### [ACTIVITY]
Your task is to repeat exactly the lines below between the line holding "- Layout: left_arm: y" and the line holding "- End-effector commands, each", inclusive, and only those.

(Excerpts from a dataset)
* * * * * * *

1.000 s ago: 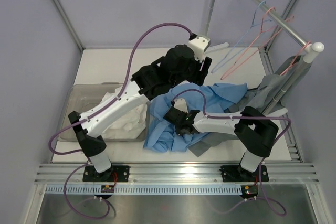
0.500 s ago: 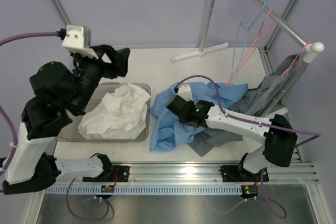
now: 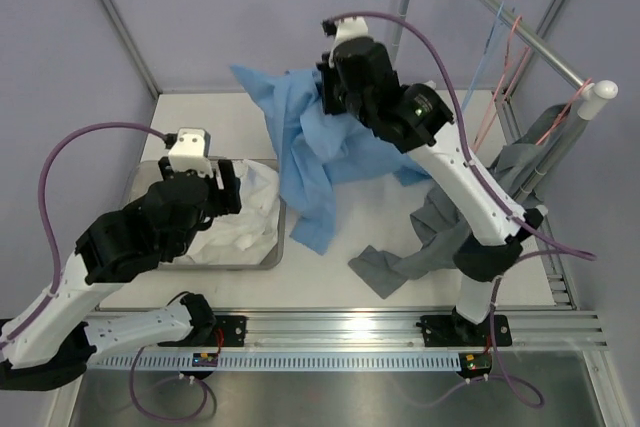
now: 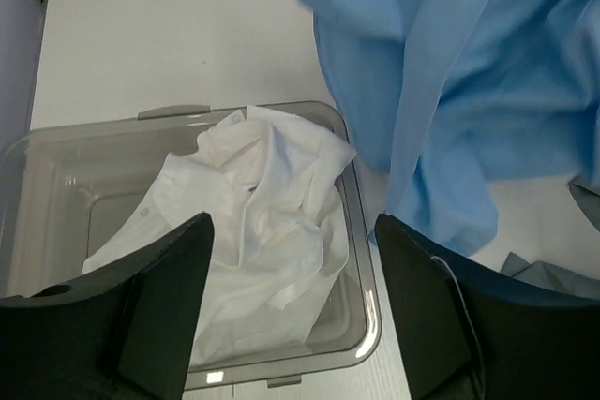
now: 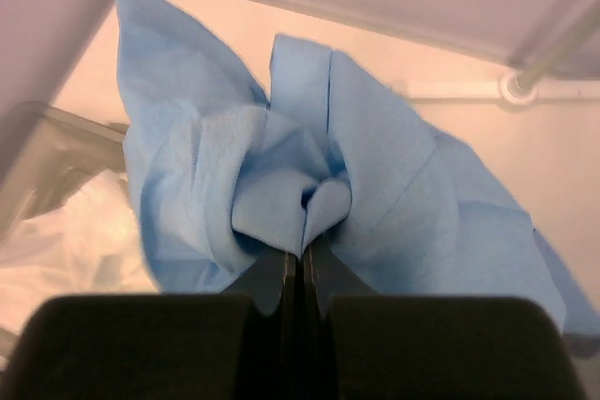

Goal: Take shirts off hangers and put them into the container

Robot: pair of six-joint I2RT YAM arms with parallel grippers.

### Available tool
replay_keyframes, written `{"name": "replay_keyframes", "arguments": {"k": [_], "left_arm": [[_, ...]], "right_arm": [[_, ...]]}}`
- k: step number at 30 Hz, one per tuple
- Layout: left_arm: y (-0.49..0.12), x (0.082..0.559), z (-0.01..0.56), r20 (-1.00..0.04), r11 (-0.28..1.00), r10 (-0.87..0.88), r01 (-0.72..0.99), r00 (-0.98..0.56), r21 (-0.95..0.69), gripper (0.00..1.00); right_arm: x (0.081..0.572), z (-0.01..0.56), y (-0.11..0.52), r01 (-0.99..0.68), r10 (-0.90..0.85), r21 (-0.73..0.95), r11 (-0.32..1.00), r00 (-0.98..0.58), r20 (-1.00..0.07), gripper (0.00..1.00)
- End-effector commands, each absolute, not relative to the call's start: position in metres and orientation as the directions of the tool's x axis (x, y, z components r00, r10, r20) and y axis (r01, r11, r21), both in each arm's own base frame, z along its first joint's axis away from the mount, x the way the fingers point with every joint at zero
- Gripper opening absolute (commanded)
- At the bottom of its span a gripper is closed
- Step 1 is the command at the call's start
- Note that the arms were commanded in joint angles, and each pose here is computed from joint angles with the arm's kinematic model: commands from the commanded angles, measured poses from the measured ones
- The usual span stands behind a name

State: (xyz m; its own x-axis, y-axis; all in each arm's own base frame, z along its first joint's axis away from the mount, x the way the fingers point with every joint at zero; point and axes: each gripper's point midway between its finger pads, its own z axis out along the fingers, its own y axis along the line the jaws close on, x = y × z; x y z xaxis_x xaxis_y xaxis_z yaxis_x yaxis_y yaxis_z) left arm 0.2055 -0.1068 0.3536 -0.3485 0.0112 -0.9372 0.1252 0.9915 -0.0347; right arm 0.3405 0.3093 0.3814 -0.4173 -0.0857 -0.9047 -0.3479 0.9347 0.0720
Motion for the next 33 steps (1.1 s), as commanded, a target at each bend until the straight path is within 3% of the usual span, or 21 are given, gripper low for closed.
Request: {"name": "replay_keyframes", "arguments": {"k": [1, 3, 6, 7, 9, 19, 26, 32, 33], "left_arm": [[-0.087, 0.191, 0.338, -0.919, 0.985, -0.136, 0.047, -0.37, -0.164, 0.71], [-0.095, 0.178, 0.318, -0.91, 0.965, -0.145, 0.149, -0.389, -0.217, 0.66], [-0.11, 0.159, 0.318, -0.913, 0.884, -0.211, 0.33, -0.35, -0.331, 0.61], [-0.116, 0.156, 0.331, -0.919, 0.846, -0.252, 0.393, -0.302, -0.361, 0.61], [-0.118, 0.142, 0.336, -0.914, 0.777, -0.316, 0.483, -0.256, -0.404, 0.62], [-0.13, 0.144, 0.329, -0.91, 0.742, -0.347, 0.527, -0.225, -0.413, 0.59], [-0.14, 0.166, 0.296, -0.908, 0.8, -0.324, 0.436, -0.265, -0.413, 0.54], [-0.141, 0.178, 0.281, -0.912, 0.843, -0.299, 0.37, -0.279, -0.39, 0.57], [-0.134, 0.183, 0.283, -0.912, 0.86, -0.316, 0.326, -0.262, -0.392, 0.62]], "right_arm": [[0.349, 0.455, 0.338, -0.56, -0.1, 0.068, 0.826, -0.263, -0.959, 0.0], [0.34, 0.502, 0.345, -0.633, -0.041, 0.062, 0.771, -0.146, -0.988, 0.0], [0.329, 0.505, 0.378, -0.773, -0.054, 0.033, 0.633, -0.087, -0.995, 0.0], [0.312, 0.537, 0.383, -0.83, 0.029, 0.024, 0.557, -0.009, -1.0, 0.0], [0.3, 0.534, 0.404, -0.896, 0.065, 0.037, 0.442, -0.009, -0.998, 0.0], [0.236, 0.503, 0.49, -0.986, 0.06, 0.168, -0.002, -0.168, -0.984, 0.0], [0.21, 0.514, 0.498, -0.981, 0.081, 0.177, -0.079, -0.183, -0.98, 0.0], [0.167, 0.55, 0.474, -0.963, 0.127, 0.16, -0.218, -0.19, -0.974, 0.0], [0.159, 0.553, 0.471, -0.957, 0.129, 0.153, -0.247, -0.189, -0.973, 0.0]]}}
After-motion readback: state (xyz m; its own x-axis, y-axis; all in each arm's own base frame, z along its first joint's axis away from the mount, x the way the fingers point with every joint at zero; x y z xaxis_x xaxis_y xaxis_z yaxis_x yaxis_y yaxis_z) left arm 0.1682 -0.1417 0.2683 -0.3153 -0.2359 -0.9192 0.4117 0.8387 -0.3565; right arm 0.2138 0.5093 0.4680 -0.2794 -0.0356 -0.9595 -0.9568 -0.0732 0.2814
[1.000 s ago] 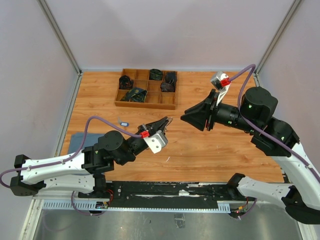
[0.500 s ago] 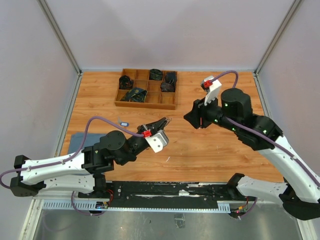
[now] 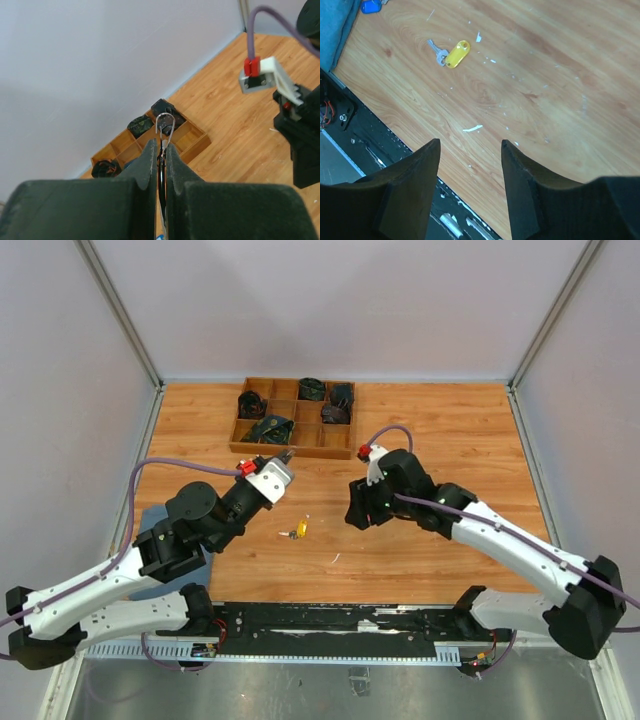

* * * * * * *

### [WRITTEN SOLUTION]
- Layout: left_arm: y (-0.49..0.12), x (0.082..0.559), z (-0.01..0.56), r20 (-1.00..0.04), r11 (-0.28..1.00), r10 (-0.87..0.88), r01 (-0.72..0.99), r00 (-0.98..0.56), r21 (-0.95..0.69), gripper (0.00..1.00); right_arm: x (0.081..0.572), z (-0.01..0.56), y (-0.11..0.52), r01 (-0.99..0.68), r10 (-0.90..0.85), r21 (-0.73..0.95), r11 (-0.32..1.00), r00 (-0.98..0.58), r20 (-1.00..0.07), gripper (0.00..1.00)
- End-effector commands, each absolute, not relative to the call's start: position in metres and orientation as the directions of the tool's x axis (x, y, z components r00, r10, r20) and y axis (r01, r11, r21), both in each arm's own base frame, z along its first joint's axis away from the mount, x the way the fingers point with every joint at zero

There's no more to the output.